Tommy Lee Jones is the ultimate straight man. Scene with Micheal Jackson is good. Movie is not as good as the first, but mostly because you knew what was coming.Still ok to get out of the heat for a few hours and have a few laughs.


----------



## Chris Blount (Jun 22, 2001)

In my case it's getting out of the rain (Geesh it just won't stop raining down here). 

Going to see this movie right now.


----------



## jrjcd (Apr 23, 2002)

we were going to visit the relatives down there until we heard y'all are practically knee deep in water...


----------



## Chris Blount (Jun 22, 2001)

> _Originally posted by John Corn _
> *Tommy Lee Jones is the ultimate straight man. Scene with Micheal Jackson is good. Movie is not as good as the first, but mostly because you knew what was coming.Still ok to get out of the heat for a few hours and have a few laughs. *


Saw the movie yesterday. I pretty much agree with you on all counts. Definitely not as good as the first. My recommendation would be to wait until it's on DVD. Not really worth going to the theater to see.


----------



## MarkA (Mar 23, 2002)

I thought the movie was VERY good. Of course, the local power company wasn't as good. The power flickered out for a second during it, so there was a skip. To make things worse it took out the DTS reader/decoder and there was about two minutes with no sound while they restarted it. Of course, they gave me a pass to go see any other movie I want (or to see it again). I'm going to go see Stuart Little two, probably this weekend.


----------



## Steve Mehs (Mar 21, 2002)

MIB, that brings back some memories, last time I ever was in a movie theater...


----------



## MarkA (Mar 23, 2002)

You're kidding? The orignal MIB was the last movie you saw in a theater? You're really missing out. (except of course for at Gateway cinema where you can bet on the following:

The image is never centered
The film is always scratched
REALLY dirty floors

Screens 1&2 are cut and damaged (they haven't replaced them in years)
The sound system for screens one and two are really lousy and muddy.

Screens 3-4 are better, though a little smaller. That part was added later and looks better. Sound is better

Screens 5-6 are relatively small and meant for showing movies that have been out awhile

Of course, you go to Liberty (also owned by Signature), a single-screen cinema from the early 1900's and it's a totally different story. (this is where MIB II was shown and the time I saw it was the exception to the usually flawless showing, but that was the power company's fault). Modern DTS sound system (Gateway has DTS on a couple screens also, but quality of the speakers is poor), crystal clear flawless screen, bright projection, competant projectionest, clean floors, friendly employees, etc.

I've never been to a movie at the Strand, which is another one-room, built as a twin to Liberty across the street and around the corner, but I've heard it's pretty bad (hasn't been updated like Liberty).
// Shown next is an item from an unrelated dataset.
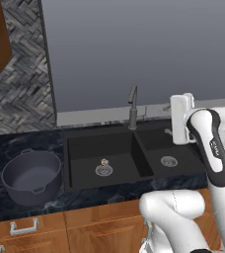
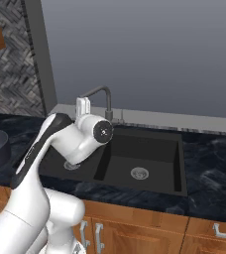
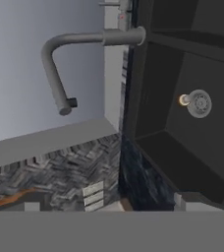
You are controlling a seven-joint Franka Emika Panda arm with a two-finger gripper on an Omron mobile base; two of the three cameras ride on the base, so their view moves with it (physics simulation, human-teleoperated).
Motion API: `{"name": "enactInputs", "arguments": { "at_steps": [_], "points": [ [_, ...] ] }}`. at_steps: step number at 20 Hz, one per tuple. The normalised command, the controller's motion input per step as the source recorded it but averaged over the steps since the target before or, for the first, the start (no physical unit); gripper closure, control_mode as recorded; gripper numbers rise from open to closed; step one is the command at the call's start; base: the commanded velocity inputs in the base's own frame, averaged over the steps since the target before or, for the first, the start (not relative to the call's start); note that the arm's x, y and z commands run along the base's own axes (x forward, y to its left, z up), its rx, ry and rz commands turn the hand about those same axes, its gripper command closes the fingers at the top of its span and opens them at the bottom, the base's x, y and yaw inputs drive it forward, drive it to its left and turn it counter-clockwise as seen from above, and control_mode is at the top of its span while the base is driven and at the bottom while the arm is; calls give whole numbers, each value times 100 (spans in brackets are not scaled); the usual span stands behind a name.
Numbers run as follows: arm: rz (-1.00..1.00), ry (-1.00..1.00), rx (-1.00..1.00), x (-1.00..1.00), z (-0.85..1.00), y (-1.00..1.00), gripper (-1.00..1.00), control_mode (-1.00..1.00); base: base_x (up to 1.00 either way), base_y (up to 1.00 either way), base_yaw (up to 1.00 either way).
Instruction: Dump the mushroom from the pot into the sink. Then turn on the water and wash the mushroom. Then turn off the water and put the mushroom back in the pot.
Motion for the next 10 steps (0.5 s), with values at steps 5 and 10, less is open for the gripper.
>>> {"name": "enactInputs", "arguments": {
  "at_steps": [5, 10],
  "points": [
    [-2, 0, 3, 16, 0, -42, -100, -100, 0, 0, 0],
    [0, 1, 0, 24, 0, -26, -100, -100, 0, 0, 0]
  ]
}}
It's used to show the small, obscure, releases

-----

It would be so nice to live in a town with more decent cinemas, maybe even THX approval like Carmike in Missoula. Or my gosh, maybe even digital projection!!! (like that would ever happen here ) There have been rumors for years about Signature building a new megaplex to replace Gateway Cinemas (in reality, it could replace the two downtown also, but I don't think they'd dare touch those! They're "historic") - but they haven't and I'm not sure they'll ever will. It would be so nice. You guys often don't know how lucky you are to have nice cinemas! I mean - the Liberty isn't bad, but being a single-screen cinema only the BIGGEST new release at any one time is shown there.


----------



## Steve Mehs (Mar 21, 2002)

The time before MIB, was to see the orginal Jurassic Park back in '92 or '93. Im probably the only person on earth who did not see Titanic at the theater, but then again thats not such a bad thing.
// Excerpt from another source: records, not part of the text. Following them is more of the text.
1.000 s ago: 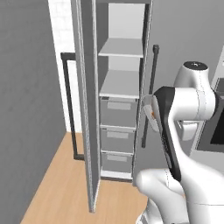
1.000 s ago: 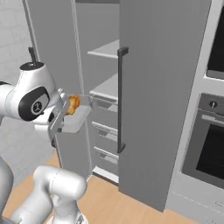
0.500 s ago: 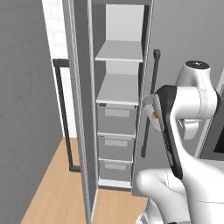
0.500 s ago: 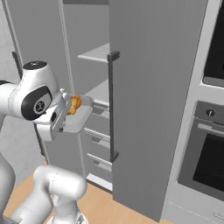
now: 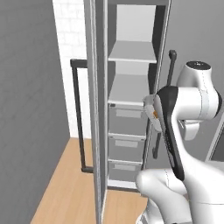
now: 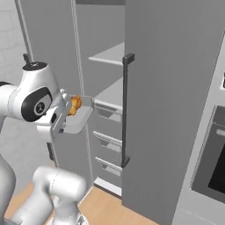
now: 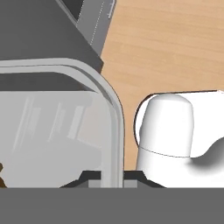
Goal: Take the meat container that has the chicken drumstick and place it on the second highest rack of the freezer. Then take the vegetable container that has the corn and lime and place it on the highest rack of the freezer.
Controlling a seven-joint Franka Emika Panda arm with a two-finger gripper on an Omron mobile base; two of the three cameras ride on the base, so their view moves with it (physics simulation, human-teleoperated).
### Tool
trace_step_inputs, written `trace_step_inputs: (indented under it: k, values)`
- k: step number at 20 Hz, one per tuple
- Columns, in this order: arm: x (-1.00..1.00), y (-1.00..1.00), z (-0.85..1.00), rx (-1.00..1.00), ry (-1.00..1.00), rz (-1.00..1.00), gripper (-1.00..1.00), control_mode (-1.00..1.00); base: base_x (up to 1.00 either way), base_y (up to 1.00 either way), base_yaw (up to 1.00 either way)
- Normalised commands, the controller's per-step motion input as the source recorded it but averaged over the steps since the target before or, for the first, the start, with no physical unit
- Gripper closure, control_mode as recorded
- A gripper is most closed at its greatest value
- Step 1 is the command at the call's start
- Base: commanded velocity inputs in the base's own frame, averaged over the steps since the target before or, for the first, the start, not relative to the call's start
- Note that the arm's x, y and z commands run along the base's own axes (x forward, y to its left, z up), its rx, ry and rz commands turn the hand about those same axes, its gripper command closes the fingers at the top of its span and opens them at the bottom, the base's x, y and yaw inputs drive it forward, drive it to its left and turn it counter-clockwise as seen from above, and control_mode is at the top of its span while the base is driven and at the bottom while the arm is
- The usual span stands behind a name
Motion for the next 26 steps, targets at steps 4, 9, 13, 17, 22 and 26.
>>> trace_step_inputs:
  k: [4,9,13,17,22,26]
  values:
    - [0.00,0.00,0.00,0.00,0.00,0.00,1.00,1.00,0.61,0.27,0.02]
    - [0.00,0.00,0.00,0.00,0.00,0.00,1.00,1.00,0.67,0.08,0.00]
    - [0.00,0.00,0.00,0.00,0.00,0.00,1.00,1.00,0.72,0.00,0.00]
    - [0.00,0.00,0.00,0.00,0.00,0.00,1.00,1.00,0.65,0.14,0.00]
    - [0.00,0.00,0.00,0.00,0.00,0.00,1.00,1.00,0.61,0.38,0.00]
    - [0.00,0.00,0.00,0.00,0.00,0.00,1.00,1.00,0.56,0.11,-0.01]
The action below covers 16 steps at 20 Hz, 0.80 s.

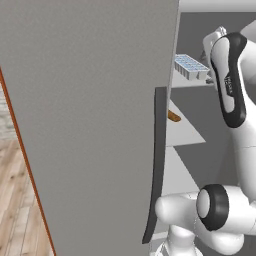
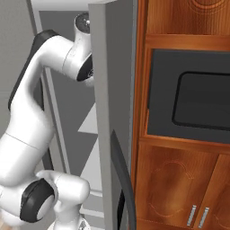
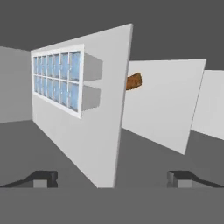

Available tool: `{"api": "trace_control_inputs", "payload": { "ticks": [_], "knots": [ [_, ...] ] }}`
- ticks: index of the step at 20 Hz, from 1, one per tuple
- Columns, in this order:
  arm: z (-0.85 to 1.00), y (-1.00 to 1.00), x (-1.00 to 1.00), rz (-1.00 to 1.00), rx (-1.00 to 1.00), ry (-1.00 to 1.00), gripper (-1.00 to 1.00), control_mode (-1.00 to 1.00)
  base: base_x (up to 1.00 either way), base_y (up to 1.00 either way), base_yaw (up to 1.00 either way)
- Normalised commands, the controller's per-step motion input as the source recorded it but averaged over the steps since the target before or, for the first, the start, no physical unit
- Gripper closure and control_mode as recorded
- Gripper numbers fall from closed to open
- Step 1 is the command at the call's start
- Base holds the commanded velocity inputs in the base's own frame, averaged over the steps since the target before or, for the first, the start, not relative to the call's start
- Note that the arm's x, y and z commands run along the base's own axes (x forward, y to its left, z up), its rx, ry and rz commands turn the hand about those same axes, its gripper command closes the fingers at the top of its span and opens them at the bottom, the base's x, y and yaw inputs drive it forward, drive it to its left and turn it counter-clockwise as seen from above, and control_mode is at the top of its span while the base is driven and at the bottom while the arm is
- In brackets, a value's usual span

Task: Open the freezer door, pick up the ice cube tray from the freezer, and place it on the dining counter.

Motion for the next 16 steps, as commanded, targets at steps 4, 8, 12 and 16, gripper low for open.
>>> {"api": "trace_control_inputs", "payload": {
  "ticks": [4,8,12,16],
  "knots": [
    [-0.03,-0.40,0.35,-0.04,0.08,-0.08,-1.00,-1.00,0.00,0.00,0.00],
    [-0.26,-0.14,0.21,-0.04,0.00,-0.09,-1.00,-1.00,0.00,0.00,0.00],
    [-0.31,-0.01,0.21,-0.04,0.00,-0.13,-1.00,-1.00,0.00,0.00,0.00],
    [-0.19,0.00,0.37,-0.02,0.01,-0.13,-1.00,-1.00,0.00,0.00,0.00]
  ]
}}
Thats not including when I went to the IMax at the Henry Ford Museam & Village in Detriot last year. We had a choice to see N'Suck or a film on the journey to Antarctica. Of coarse we went with the Antarctica one, that was an awsome experience!


I'll wait until the movie comes out on DVD to see it, that way I can pause for bathroom breaks, get the extra features and dont have to hide a bottle or two of mountian dew in my pocket


----------



## MarkA (Mar 23, 2002)

"Im probably the only person on earth who did not see Titanic at the theater, but then again thats not such a bad thing."

You're not. I've never even seen it, nor do I have any desire to


----------



## Kevin (Mar 27, 2002)

> Im probably the only person on earth who did not see Titanic at the theater, but then again thats not such a bad thing.


Neither did I. I know people who saw it about 10 times. WHY?! It wasn't even that great of a movie for all the hype it got.


----------



## dlsnyder (Apr 24, 2002)

I didn't see "Titanic" either. Strangely enough neither did my wife. She was put off by the 3+ hr running time.

I did see MIIB at the Van Buren Drive-in in Riverside - double feature with Stuart Little 2. Took the kids and tried to have a good time with the 900 other people that were there on a recent Saturday night. That will be the last time we go to the drive-in on a Saturday. We won't really see those movies until they come out on DVD. I did get a laugh out of the Michael Jackson scene though. I always knew he was an alien!


----------